#### [WORK TASK]
Check every line of the data for the word "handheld", and copy those that have it.

(Dataset entries)
■ ■ ■

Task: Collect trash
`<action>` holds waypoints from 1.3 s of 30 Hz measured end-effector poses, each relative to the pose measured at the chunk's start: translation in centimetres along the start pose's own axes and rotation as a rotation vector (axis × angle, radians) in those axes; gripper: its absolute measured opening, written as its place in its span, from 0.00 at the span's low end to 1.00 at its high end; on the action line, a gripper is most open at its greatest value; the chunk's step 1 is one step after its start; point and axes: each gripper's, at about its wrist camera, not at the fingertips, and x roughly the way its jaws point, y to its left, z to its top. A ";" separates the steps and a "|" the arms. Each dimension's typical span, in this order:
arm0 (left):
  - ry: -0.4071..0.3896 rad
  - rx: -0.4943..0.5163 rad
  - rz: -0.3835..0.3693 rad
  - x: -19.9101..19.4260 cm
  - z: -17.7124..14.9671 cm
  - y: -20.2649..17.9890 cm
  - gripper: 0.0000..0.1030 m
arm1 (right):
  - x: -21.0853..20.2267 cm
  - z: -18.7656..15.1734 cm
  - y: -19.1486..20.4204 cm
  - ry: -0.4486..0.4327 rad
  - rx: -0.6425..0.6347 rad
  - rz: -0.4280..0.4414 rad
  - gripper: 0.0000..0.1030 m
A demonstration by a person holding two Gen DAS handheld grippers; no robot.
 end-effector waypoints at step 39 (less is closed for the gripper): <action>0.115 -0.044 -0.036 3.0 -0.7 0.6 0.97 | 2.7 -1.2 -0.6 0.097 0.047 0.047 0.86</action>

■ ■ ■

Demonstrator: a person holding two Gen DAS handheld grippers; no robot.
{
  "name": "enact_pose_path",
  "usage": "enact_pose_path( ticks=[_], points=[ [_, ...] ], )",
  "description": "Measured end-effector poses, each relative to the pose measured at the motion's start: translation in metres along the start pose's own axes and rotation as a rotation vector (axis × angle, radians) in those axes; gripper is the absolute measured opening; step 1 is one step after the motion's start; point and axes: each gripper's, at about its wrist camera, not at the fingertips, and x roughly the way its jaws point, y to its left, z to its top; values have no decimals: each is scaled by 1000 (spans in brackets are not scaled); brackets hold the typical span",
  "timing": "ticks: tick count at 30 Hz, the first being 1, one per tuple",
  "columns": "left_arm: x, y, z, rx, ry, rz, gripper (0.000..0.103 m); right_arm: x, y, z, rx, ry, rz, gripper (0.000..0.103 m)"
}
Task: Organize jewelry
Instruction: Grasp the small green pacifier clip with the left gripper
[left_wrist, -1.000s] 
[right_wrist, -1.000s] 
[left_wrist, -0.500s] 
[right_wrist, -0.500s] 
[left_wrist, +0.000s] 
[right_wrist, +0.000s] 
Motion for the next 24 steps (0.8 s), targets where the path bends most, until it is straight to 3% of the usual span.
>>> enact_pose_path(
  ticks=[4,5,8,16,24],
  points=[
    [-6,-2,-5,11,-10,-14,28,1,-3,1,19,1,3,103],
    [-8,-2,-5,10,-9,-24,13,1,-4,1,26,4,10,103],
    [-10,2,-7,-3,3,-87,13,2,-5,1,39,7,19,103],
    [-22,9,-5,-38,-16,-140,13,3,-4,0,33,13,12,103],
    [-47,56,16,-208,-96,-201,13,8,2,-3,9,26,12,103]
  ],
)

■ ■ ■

#### [THE COMPLETED TASK]
A demonstration by a person holding two Gen DAS handheld grippers; no robot.
Demonstrator: a person holding two Gen DAS handheld grippers; no robot.

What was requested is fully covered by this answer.